Подошел Мелентий, переплывший в ладье на «Ивана Воина». Обнял Андрея: «Молодец, и на море не дал маху».
– Сердит дядя Микит... – сказал он, кивнув в сторону Керстена Роде, снова поднявшегося на капитанский мостик. – Я бы посадил разбойников на ладью, и плавай, как хочешь... Спасешься – твое счастье, утопнешь – туда тебе и дорога, а он... приказал своим людям утопить. Почитай, два десятка в море сгубил.
– Кабы мы с тобой попали бы к ним в лапы, пощадили бы они нас?.. Поделом душегубам. В честном бою пожалел бы и я их, а они, разбойники, стерегли нас.
Близилась ночь. Ветра совсем не было. Плыли на веслах. Бизань-мачту снова поставили на место. Толпа датчан вышла на палубу и по приказанию Керстена Роде стала дружно насвистывать в сторону востока, вызывая тем самым ветер...
Один матрос объяснил удивленному Андрею, что таково поверье моряков.
Купцы опустились перед сном на колени, вознося благодарственную молитву за благополучный исход боя с разбойниками, за спасение от грабежа их товаров, за сохранение им жизни и за усердных московских пушкарей.
Море, огромное, пустынное, посеребрили бледные полосы лунного света. Андрей, прислонившись к своей пушке, сел на опустевшей палубе. Глядя на тонкий изогнутый лик луны, впал в грустное раздумье, навеянное этою морской ночью... Что думать об Охиме? Была, есть и будет его Охима... О себе брало раздумье: что он есть сам, Андрей? Все хвалят его, говорят, будто и за рубежом такого не видывали пушкаря, а дома, в Москве, опять могут быть и плети, и дыба, опять он – холоп, челядин Андрейка... И когда же он станет человеком, который не боится ни батогов, ни пыток...
– Эй, пушкарь, ты чего же не спишь?
Андрей вздрогнул, оглянулся. Около него стоял Совин. Андрей поднялся.

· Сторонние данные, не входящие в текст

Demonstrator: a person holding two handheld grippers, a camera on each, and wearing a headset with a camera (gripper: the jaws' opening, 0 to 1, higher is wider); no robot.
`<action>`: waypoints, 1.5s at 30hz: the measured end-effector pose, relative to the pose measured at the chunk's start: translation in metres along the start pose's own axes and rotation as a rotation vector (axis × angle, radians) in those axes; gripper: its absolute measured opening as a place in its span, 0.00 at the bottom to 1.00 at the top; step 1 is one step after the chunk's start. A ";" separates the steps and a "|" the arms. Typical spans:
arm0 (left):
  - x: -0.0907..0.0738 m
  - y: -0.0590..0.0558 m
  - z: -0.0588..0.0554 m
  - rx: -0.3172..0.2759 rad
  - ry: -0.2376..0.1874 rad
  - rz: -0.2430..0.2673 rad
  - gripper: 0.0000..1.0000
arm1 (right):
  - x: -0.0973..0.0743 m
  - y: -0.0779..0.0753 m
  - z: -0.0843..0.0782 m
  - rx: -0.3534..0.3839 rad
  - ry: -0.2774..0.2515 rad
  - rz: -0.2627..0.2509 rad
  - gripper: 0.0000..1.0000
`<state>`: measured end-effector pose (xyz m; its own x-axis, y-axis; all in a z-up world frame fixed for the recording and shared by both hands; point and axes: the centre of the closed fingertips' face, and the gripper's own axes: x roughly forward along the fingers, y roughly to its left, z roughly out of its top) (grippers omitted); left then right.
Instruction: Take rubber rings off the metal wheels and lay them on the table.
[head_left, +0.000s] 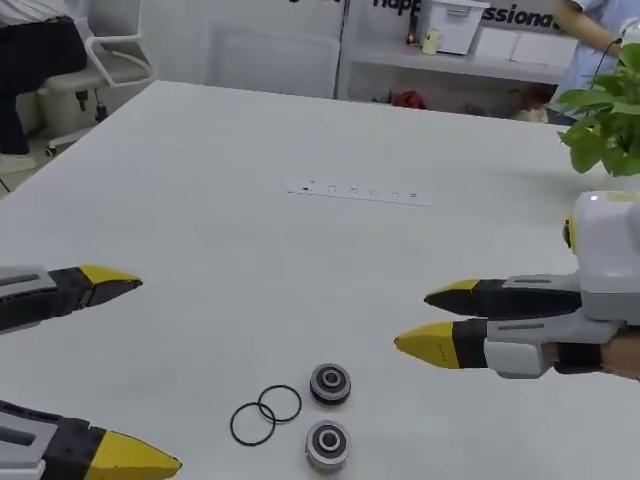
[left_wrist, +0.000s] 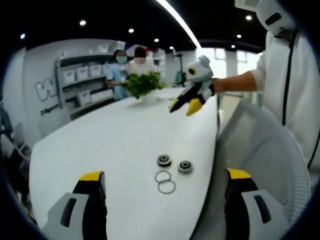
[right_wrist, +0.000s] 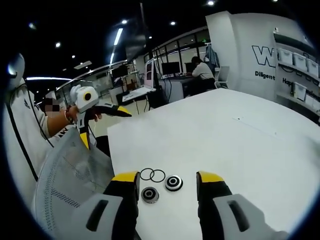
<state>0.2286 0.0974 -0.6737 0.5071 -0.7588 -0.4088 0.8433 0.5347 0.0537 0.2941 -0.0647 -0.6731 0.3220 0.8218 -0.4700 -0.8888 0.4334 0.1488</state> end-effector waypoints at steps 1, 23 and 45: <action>0.001 0.000 0.001 0.003 0.004 -0.001 1.00 | -0.002 0.000 -0.001 0.001 -0.004 0.004 0.42; 0.030 -0.007 0.047 0.095 -0.007 -0.030 0.97 | 0.007 -0.005 -0.018 0.072 -0.076 0.090 0.39; 0.075 -0.007 0.045 0.109 -0.018 -0.149 0.89 | 0.025 -0.006 -0.032 0.085 -0.083 0.134 0.37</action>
<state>0.2689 0.0200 -0.6633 0.3772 -0.8337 -0.4034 0.9232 0.3730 0.0925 0.2969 -0.0590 -0.7137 0.2312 0.9005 -0.3684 -0.8960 0.3446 0.2801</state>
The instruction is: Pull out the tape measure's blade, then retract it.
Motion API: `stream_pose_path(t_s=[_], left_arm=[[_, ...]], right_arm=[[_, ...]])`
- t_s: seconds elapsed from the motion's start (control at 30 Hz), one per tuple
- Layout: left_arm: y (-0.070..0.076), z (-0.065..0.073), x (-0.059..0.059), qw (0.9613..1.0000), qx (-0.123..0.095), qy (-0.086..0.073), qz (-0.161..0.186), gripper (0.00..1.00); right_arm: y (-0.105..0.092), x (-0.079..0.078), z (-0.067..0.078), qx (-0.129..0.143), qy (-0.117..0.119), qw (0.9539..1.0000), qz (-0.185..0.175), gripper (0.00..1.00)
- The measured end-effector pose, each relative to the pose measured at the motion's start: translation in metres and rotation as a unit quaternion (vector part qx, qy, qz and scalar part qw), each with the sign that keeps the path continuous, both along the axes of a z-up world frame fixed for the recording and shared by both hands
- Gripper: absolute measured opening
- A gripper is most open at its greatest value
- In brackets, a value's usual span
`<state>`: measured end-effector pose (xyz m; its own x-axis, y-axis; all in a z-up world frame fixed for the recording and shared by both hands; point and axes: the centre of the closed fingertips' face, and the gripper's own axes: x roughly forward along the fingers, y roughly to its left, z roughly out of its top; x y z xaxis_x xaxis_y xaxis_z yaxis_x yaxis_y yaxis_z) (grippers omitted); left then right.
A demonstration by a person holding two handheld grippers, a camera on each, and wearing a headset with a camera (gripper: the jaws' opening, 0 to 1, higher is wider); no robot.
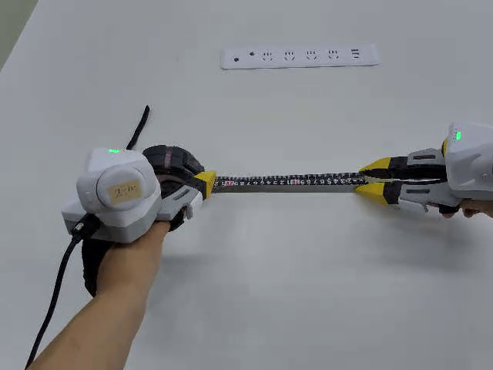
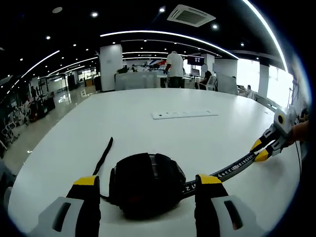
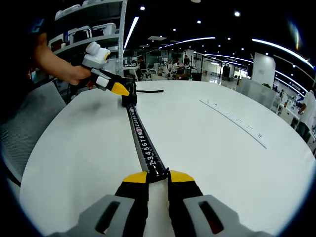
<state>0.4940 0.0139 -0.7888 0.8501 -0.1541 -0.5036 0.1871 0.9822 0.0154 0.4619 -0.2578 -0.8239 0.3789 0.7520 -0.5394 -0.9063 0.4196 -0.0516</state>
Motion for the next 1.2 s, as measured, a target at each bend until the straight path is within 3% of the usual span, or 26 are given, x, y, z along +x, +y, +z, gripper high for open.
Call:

– Садись. Ладно. Не в Москве.
– То-то вот и я думаю, Петр Григорьевич... Здесь, на корабле, да и на море посвободнее.
Совин присел на пушку.
– Правду говоришь, парень. Морские бури, тать морская ничто, когда подумаешь о море житейском... То и мы, посольские дьяки, чуем, как уплываем из дома... Государь сказал мне: «Завидую вам – земли и моря видите вы, и тяжесть с плеч ваших роняете за рубежом, воздухом Господним дышите по вся места, как птицы вольные в пространстве, а я, ваш владыка, как узник, сижу в Кремле, и тяжесть всю держу на плечах своих, и вижу лишь ближних холопов своих, попов, чернецов и стены кремлевские. А править должен так, чтобы мне весь мир был виден и чтоб меня со всех концов земли видели». Выходит, пушкарь, мы счастливее царя.
И почему-то Андрею после этих слов Совина стало как-то сразу легче. Он вспомнил суровое, какое-то усталое лицо Ивана Васильевича и тяжело вздохнул. Кто же счастлив?
Совин словно угадал его мысли. Он тихо сказал:
– Всякому свое счастье, а, между прочим, ты хороший пушкарь. Проживешь не зря на земле. Родине сослужишь службу. А теперь ложись-ка спать. Утро вечера мудренее.
Он отошел.
Андрей поднялся. Стоявший на вахте датчанин подошел к нему, что-то сказал по-своему, улыбнулся. Андрей тоже ответил ему приветливой улыбкой.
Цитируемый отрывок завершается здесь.